[Problem description]
From the first line of the listing below through the line with "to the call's", transcribe exactly and skip the pictures.

[Input for this task]

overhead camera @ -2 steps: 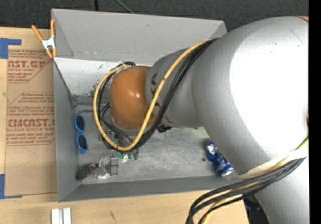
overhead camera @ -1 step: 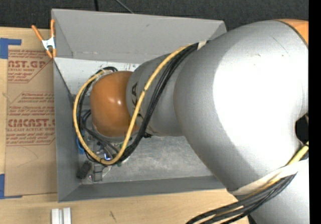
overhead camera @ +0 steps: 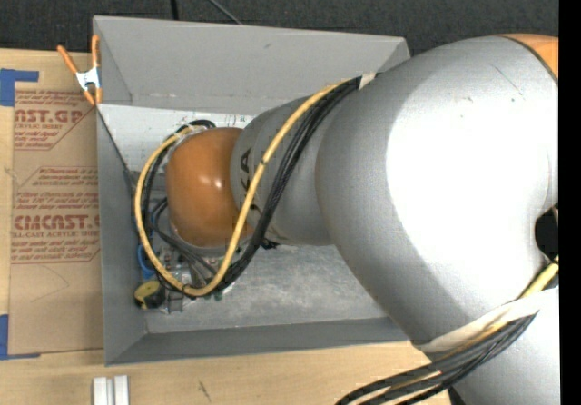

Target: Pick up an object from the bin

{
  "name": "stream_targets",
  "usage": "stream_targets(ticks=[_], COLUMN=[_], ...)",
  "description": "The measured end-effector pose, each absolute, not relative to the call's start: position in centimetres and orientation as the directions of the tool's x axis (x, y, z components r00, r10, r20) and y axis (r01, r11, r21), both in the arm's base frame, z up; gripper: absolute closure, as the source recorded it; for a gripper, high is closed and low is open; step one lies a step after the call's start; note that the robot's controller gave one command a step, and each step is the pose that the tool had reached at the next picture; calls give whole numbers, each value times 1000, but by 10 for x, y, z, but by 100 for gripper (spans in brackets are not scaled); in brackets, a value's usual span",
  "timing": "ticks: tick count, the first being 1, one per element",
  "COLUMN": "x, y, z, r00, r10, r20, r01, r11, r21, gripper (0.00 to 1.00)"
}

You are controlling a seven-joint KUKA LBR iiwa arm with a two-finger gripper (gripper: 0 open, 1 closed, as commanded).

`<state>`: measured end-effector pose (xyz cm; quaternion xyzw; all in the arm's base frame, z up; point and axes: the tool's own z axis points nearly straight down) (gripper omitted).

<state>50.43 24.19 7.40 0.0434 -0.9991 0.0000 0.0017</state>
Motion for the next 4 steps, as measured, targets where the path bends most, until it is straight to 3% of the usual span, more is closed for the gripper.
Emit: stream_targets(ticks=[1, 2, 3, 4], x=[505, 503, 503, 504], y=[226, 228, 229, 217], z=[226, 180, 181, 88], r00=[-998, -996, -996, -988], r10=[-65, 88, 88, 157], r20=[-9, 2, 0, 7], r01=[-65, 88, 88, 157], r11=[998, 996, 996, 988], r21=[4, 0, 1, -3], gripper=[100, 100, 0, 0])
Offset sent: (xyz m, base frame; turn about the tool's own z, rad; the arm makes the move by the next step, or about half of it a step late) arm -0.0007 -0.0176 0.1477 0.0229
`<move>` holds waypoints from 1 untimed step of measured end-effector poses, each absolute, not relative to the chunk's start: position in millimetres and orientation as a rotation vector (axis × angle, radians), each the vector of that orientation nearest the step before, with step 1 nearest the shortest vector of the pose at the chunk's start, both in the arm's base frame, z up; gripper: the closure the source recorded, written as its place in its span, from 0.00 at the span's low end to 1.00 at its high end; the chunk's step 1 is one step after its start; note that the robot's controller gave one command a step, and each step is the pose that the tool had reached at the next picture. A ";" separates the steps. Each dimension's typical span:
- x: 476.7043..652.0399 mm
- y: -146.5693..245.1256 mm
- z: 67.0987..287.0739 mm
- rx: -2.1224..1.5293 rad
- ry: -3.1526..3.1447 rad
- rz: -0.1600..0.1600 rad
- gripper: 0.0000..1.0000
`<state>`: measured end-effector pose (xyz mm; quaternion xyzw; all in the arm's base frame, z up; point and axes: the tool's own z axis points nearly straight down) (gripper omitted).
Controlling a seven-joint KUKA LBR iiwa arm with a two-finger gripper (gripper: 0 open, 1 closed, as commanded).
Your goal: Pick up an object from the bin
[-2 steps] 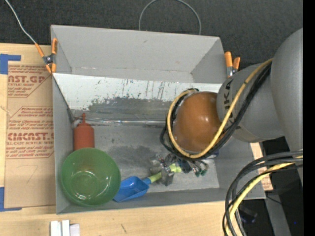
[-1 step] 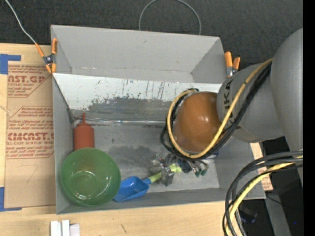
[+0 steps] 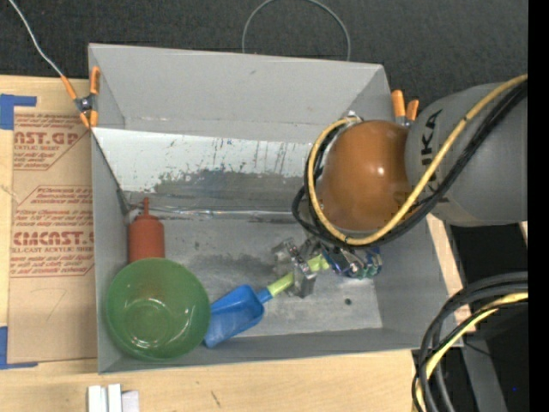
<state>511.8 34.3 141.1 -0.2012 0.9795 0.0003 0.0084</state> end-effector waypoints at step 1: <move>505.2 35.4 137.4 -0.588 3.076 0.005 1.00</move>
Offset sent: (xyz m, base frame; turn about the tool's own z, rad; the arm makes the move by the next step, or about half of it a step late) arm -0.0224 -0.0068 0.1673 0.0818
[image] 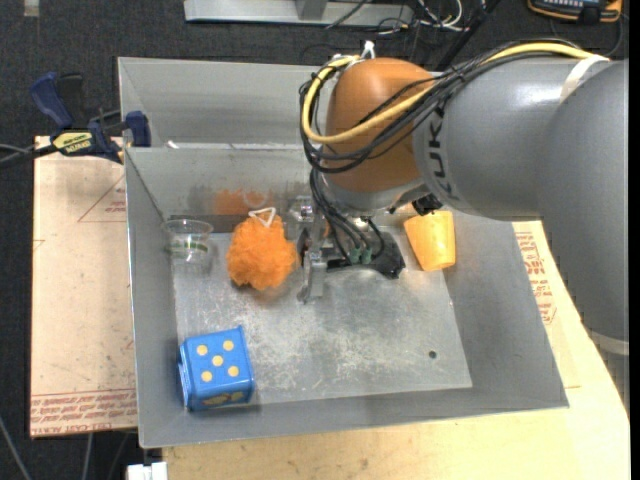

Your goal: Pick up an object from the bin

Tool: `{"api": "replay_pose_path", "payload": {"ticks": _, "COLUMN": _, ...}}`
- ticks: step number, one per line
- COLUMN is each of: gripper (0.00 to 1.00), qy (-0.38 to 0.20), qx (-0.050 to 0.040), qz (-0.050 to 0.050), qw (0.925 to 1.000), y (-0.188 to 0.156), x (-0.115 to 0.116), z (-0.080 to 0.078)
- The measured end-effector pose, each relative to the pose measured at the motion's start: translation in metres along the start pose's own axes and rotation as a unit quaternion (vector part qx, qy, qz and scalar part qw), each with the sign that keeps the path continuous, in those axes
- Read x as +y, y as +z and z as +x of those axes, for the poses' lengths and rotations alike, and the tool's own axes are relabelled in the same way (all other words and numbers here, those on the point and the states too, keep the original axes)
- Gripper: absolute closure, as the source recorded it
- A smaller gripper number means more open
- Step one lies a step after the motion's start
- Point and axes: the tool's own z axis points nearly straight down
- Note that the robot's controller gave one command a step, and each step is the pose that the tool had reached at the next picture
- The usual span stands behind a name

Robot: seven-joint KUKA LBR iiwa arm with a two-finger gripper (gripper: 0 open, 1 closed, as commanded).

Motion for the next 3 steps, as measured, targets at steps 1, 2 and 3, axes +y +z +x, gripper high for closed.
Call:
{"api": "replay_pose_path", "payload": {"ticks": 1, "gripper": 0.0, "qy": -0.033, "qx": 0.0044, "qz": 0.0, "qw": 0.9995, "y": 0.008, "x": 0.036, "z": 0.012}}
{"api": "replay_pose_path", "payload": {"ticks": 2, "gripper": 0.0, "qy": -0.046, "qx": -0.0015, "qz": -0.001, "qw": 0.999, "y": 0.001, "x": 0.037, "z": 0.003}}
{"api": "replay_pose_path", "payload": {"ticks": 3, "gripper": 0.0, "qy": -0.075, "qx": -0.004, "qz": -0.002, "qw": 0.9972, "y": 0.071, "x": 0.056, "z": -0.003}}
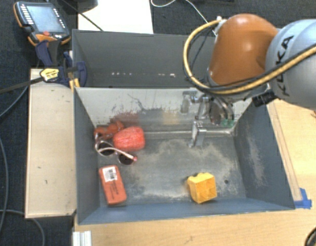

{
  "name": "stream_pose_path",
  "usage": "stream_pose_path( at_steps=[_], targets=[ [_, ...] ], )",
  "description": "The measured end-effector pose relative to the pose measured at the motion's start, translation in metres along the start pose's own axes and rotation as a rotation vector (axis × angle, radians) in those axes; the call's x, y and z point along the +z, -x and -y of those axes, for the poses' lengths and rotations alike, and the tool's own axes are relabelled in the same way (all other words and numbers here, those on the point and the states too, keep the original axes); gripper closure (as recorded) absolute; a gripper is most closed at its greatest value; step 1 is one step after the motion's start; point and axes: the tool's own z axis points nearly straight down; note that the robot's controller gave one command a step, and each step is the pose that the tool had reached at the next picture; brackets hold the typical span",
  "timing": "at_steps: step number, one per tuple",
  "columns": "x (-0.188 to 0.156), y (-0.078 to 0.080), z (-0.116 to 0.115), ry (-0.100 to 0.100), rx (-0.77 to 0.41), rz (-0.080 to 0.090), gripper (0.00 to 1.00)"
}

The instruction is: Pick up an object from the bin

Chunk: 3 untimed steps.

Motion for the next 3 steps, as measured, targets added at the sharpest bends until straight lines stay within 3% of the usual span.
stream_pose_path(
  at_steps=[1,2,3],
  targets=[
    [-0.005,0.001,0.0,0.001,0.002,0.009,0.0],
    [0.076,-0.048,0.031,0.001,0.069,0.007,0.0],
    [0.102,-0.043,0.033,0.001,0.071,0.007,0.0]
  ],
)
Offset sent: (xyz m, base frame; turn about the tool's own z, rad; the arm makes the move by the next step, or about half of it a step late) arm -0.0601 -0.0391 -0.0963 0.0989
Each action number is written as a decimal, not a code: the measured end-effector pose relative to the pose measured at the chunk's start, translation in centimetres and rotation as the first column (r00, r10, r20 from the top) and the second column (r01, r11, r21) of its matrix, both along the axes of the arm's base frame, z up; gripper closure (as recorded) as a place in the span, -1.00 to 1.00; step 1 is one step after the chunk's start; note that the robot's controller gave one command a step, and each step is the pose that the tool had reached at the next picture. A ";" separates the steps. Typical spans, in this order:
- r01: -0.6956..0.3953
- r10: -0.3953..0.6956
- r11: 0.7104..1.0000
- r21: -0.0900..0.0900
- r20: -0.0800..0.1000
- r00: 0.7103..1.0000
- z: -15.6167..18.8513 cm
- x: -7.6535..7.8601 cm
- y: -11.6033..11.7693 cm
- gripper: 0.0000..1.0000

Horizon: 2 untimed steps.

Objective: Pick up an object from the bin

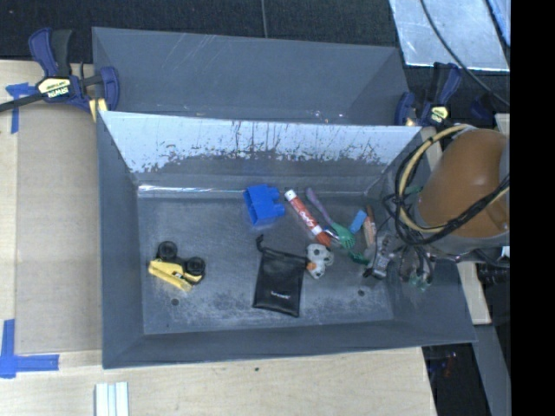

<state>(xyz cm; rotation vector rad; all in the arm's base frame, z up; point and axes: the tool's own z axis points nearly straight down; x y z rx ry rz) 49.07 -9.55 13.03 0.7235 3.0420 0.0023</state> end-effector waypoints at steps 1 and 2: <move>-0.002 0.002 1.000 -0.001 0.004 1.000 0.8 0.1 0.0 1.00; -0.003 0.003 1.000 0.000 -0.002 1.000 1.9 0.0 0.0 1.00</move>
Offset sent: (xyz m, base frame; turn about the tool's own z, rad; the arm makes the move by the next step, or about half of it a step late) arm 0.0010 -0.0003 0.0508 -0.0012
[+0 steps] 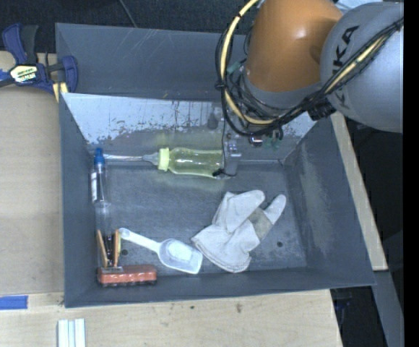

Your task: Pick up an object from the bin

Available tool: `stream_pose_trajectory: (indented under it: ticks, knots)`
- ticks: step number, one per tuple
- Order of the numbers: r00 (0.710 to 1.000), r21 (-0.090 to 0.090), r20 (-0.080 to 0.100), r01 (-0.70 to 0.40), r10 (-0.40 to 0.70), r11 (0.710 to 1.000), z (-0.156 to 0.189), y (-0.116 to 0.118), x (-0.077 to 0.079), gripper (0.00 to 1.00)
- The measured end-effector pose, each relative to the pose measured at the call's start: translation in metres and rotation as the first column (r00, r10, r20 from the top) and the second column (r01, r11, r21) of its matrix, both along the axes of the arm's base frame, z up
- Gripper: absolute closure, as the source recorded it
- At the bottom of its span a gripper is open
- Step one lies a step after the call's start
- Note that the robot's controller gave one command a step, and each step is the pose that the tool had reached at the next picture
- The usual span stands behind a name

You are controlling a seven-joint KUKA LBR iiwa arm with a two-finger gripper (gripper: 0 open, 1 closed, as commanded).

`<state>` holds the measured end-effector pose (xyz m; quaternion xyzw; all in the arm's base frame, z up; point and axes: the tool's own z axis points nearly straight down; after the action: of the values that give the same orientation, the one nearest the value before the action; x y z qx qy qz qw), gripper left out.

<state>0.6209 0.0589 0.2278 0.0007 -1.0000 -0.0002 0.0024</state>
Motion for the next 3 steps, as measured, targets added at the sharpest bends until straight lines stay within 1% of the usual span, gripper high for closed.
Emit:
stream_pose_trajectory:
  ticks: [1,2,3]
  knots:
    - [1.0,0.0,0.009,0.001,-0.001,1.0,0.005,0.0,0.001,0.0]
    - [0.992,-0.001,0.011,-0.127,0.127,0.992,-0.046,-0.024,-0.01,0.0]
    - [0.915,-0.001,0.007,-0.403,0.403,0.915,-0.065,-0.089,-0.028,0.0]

[Solution to the problem]
overhead camera @ -2 steps: 
overhead camera @ -1 step: 
overhead camera @ +0 steps: 

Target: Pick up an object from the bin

{
  "name": "stream_targets",
  "usage": "stream_targets(ticks=[_], COLUMN=[_], ...)",
  "description": "The measured end-effector pose, each absolute, not relative to the call's start: position in centimetres and orientation as the directions of the tool's x axis (x, y, z components r00, r10, r20) and y axis (r01, r11, r21), both in the arm's base frame, z up; gripper: absolute closure, as the source recorded it; for a gripper, high is closed and low is open; step one lies a step after the call's start; note that the robot's controller gave one command a step, and each step is the pose that the tool had reached at the next picture; calls give whole numbers, each value times 1000, but by 10 for x, y, z, but by 100 for gripper (spans in brackets are not scaled); in brackets, a value's usual span",

That's the full output for the exercise.